2 3.0 [[0.9977497458457947, 0.0], [1.132654219865799...
3 4.0 [[0.9980520009994507, 0.0], [1.132805347442627...
4 5.0 [[1.0069313049316406, 0.0], [1.137244999408722...
5 6.0 [[1.01357901096344, 0.0], [1.0538994073867798,...
6 7.0 [[1.078373670578003, 0.0], [1.0862967371940613...
7 8.0 [[1.1089069843292236, 0.0], [1.188232839107513...
8 9.0 [[1.114268183708191, 0.0], [1.1280720233917236...
9 10.0 [[1.1168304681777954, 0.0], [1.129353165626525...
10 11.0 [[1.1619293689727783, 0.0], [1.214744031429290...
11 12.0 [[1.1846998929977417, 0.0], [1.226129293441772...
12 13.0 [[1.2282723188400269, 0.0], [1.247915506362915...
13 14.0 [[1.2527109384536743, 0.0], [1.260134816169738...
14 15.0 [[1.2588499784469604, 0.0], [1.263204336166381...
>>> print(PLC.DesPL)
Warning: Desired landscape numbers were not specified.
>>> fig = PLC.PLandscape_plot(PLC.AllPL['Points'])
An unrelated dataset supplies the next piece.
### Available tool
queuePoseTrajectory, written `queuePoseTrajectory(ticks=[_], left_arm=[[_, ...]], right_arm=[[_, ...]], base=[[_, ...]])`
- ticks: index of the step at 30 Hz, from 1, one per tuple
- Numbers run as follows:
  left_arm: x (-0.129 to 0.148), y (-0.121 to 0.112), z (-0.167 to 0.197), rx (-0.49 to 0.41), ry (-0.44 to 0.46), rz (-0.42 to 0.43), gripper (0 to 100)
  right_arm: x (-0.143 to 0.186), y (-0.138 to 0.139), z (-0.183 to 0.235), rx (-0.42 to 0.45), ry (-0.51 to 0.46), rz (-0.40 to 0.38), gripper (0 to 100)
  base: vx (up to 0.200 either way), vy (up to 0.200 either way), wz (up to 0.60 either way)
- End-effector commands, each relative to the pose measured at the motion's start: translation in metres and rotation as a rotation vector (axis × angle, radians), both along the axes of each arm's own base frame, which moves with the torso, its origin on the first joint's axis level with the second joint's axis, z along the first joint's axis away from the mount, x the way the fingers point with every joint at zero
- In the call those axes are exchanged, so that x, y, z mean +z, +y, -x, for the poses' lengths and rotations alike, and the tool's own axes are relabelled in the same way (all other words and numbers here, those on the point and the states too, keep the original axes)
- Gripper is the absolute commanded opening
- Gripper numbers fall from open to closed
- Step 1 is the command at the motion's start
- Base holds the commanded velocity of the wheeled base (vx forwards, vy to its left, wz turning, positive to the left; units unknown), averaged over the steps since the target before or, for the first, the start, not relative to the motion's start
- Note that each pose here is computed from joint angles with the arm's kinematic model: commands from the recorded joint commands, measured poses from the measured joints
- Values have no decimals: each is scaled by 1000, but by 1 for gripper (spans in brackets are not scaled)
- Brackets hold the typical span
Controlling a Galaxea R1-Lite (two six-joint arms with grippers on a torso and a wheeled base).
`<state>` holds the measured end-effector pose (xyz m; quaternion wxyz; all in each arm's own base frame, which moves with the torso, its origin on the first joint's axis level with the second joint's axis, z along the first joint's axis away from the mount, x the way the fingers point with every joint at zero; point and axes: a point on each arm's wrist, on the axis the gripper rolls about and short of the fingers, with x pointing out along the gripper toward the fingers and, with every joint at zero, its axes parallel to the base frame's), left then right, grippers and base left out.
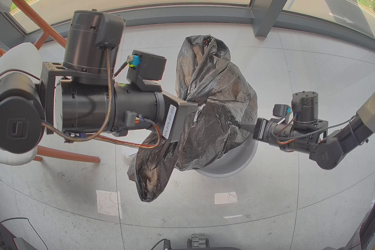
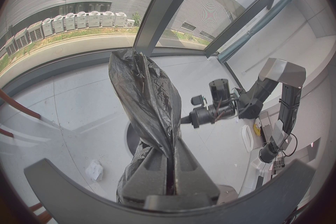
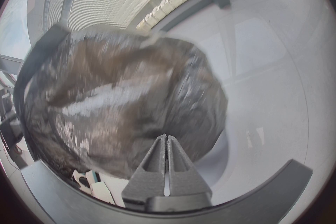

Output of the plotting functions is:
If user specify the desired landscapes, output will be:
>>> PLC = PLandscape(Diagrams_H1[0],[2,3])
>>> print(PLC.DesPL)
[array([[0.57190764, 0. ],
[0.59524676, 0.02333912],
[0.61858588, 0. ],
[0.69152009, 0. ],
[0.70559016, 0.01407006],
[0.71966022, 0. ],
[0.8154344 , 0. ],
[0.83258173, 0.01714733],
[0.84972906, 0. ],
[0.96607411, 0. ],
[1.19829136, 0.23221725],
[1.21428031, 0.21622831],
[1.23277295, 0.23472095],
[1.28820044, 0.17929345],
[1.31611174, 0.20720476],
[1.32007349, 0.20324302],
[1.39760172, 0.28077126],
[1.50310916, 0.17526382],
[1.54805887, 0.22021353],
[1.62611502, 0.14215738],
[1.65717965, 0.17322201],
[1.76435941, 0.06604224],
[1.81276023, 0.11444306],
[1.9272033 , 0. ]])
array([[0.99774975, 0. ],
[1.13265422, 0.13490447],
[1.13280535, 0.13475335],
[1.21428031, 0.21622831],
[1.21871996, 0.21178865],
[1.22592431, 0.21899301],
[1.27691215, 0.16800517],
[1.28820044, 0.17929345],
[1.29216218, 0.17533171],
[1.32007349, 0.20324302],
[1.34069568, 0.18262082],
[1.34636515, 0.1882903 ],
[1.34829241, 0.18636304],
[1.3942554 , 0.23232603],
[1.47721338, 0.14936805],
[1.50310916, 0.17526382],
[1.58116531, 0.09720767],
[1.62611502, 0.14215738],
[1.66337371, 0.10489869],
[1.68506891, 0.12659389],
[1.75498998, 0.05667281],
[1.76435941, 0.06604224],
[1.83040166, 0. ]])]
>>> fig = PLC.PLandscape_plot(PLC.AllPL['Points'],[2,3])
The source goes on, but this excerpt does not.